I know people are hyped over RT but for me, the new geometry capabilities and things like Nanite excite me more.

Every generation has a 'look' and I believe the look of this generation will be insane geometric detail.

Horizon:FW already seems to be pushing so much geometry and looks so much better for it.

I wish I could say the same but for me we are still at the stage where lighting is just distractingly and obviously wrong. I will agree with you when the problem is the quality of the effects rather than them just not being there.

When we are past the point where objects are just straight up missing shadows, and mirrors have totally fake reflections then density of the environment will e the number one priority.

Luckily UE5 is tackling both issues.

And what we're seeing is that the enhanced geometry provides great results for those horrid non-RT illumination+shadowing systems that have been developed for rasterization throughout the years.

That's not true though, Lumen is a RT solution specifically made to bring out the high Geo environments.
 
Thanks guys. What I just can’t figure out is why I’m still playing games with visible poly edges, yet somehow this one bit of tech is pushing gazillions polys around like it was nothing. It’s a humongous jump.

I remember when DX11 first came out with tessellation, I was so excited at the thought if insane polygon budgets and as the years rolled by and the geometry didn't improve my dreams were slowly crushed.
 
To make complex geometry look good, you need good lighting - as what is driving that geometry are materials. Light is more important than geo fidelity or texture res, by far.

Although I would argue they're not as noticeable as a huge increase in geometry.
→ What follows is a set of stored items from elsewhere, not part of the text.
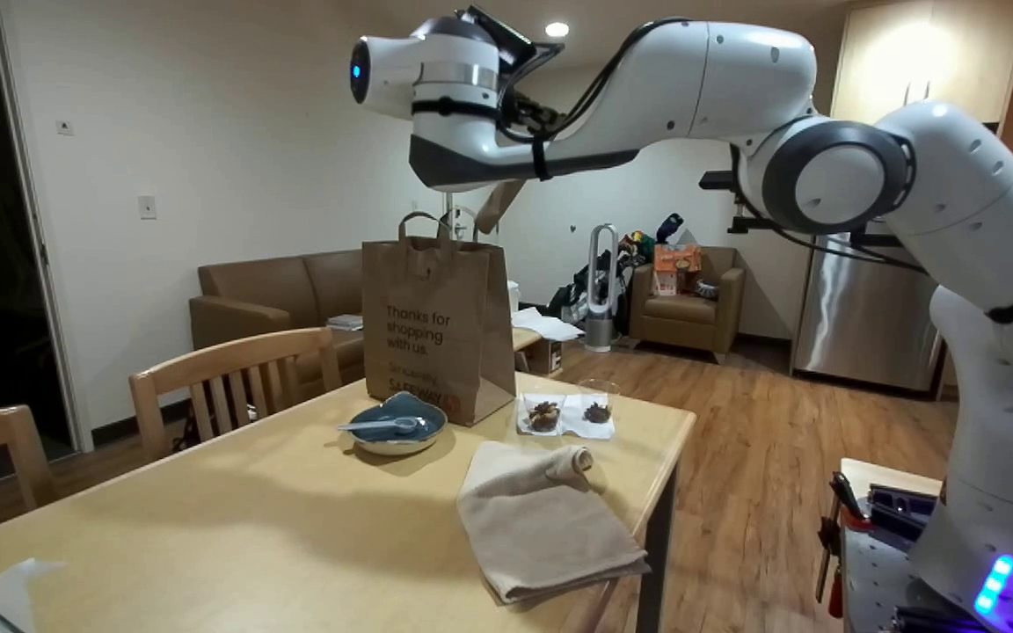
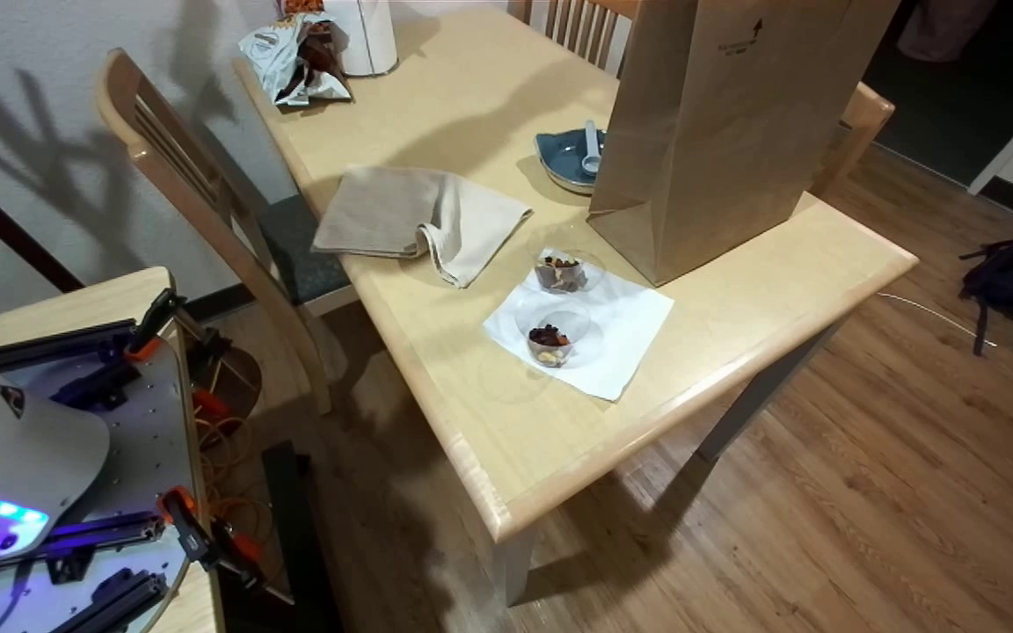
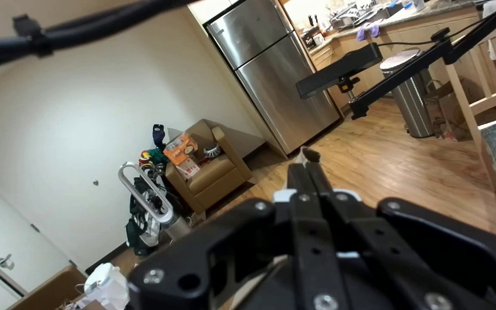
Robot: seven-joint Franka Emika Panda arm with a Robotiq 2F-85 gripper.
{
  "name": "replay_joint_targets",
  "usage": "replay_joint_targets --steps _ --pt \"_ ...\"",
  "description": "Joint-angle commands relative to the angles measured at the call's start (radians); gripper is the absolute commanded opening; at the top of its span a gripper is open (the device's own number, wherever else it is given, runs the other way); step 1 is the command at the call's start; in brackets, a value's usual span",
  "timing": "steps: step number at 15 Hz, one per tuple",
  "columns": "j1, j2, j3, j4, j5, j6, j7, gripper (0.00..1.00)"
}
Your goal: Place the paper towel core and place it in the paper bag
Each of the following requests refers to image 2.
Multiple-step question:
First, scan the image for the brown paper shopping bag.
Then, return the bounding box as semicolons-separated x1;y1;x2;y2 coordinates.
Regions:
587;0;905;293

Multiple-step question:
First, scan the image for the black floor bag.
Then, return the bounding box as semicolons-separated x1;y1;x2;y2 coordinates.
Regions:
955;217;1013;359

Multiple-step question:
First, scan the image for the chocolate cupcake in clear cup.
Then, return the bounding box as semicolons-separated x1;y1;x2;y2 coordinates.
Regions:
530;244;592;298
525;318;579;373

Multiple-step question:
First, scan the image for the white paper napkin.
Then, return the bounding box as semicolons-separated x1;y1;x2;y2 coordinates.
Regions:
478;246;679;406

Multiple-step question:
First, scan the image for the beige folded cloth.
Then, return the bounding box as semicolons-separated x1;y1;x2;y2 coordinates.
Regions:
306;161;533;293

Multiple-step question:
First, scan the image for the blue ceramic bowl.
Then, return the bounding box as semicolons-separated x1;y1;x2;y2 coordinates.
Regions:
530;121;614;201

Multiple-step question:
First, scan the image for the white spoon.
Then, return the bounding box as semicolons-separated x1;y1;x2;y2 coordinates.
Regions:
575;115;608;182

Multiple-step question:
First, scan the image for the white container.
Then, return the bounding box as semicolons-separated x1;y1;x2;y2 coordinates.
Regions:
312;0;405;81

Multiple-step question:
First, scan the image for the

Look at Quake 2 RTX, sure it's lighting is state of the art but over all it still looks like ass because it's still Quake 2.
 
But if you can do both, thats even more insane right.
They are fundamentally incompatible the way NVIDIA does raytracing for the moment.
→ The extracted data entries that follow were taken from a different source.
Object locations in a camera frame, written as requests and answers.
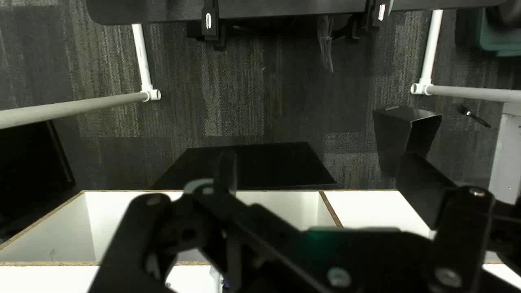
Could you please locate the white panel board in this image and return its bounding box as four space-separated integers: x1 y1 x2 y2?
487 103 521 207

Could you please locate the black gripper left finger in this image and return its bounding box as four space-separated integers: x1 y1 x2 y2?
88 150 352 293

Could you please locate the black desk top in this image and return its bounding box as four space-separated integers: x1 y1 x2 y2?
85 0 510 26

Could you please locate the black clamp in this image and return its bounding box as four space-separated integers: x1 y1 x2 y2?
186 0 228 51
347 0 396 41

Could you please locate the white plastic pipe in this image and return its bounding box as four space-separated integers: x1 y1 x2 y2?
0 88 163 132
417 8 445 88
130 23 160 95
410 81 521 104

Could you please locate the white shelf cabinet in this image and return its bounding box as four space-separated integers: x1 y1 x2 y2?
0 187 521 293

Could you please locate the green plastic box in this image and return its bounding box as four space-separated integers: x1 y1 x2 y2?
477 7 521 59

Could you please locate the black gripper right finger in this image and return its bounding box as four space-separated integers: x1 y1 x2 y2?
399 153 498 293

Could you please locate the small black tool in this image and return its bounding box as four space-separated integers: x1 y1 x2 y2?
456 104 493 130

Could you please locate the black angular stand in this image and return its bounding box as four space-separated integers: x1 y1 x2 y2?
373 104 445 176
As I've said before, I wonder if NVIDIA would have spend more time on adaptive LOD if Epic had delivered on Sweeney's promise of a compute based rendering engine a little sooner. Now Nanite comes at the perfect time to show the problems with RTX.
 
Look at Quake 2 RTX, sure it's lighting is state of the art but over all it still looks like ass because it's still Quake 2.
That's because Quake 2 RTX doesn't/does have a PBR pipeline as complex as other efforts in this space. ie for a game that looks entirely made of metal, there doesn't seem to be any metallic surfaces/textures that I can see on any gun or level.

So light transport in that game is still relatively dull despite being lit by ray tracing.

Minecraft RTX which is just cubes, and you can't get more basic than that, has a PBR pipeline with great PBR textures which is why it looks so damn good for just blocks.
 
To make complex geometry look good, you need good lighting - as what is driving that geometry are materials. Light is more important than geo fidelity or texture res, by far.
I agree in the abstract but don't think this is so simple. A cheaper voxel or surfel gi system can roughly approximate good gi, whereas no matter how many rays you cast you're not going to be able to reflect and shadow detail that's only in a normal map. Lumen and the excellent shadow maps paired with nanite make a solid case that we need more geo to really render interesting scenes.
 
I disagree. It's textures are terrible. They decided their best to stick with the original quake 2. A set of brand new PBR textures for the entire game would make a dramatic impact.

Textures still won't help it as the base geometry would still be insanely low and it would just be looking like a 20+ year old game with a texture pack.
 
They are fundamentally incompatible the way NVIDIA does raytracing for the moment.
There is nothing incompatible with DXR.
They use geo proxies and they just need to add automatic geometry merging for scenes with kitbashing, the same stuff they do for per object SDFs merging into global SDF (probably slightly more complex since we are talking about polygons rather than voxels)
Geometry simplification and merging has been done for tens of years for RT lighting baking, etc, so that is a well studied problem.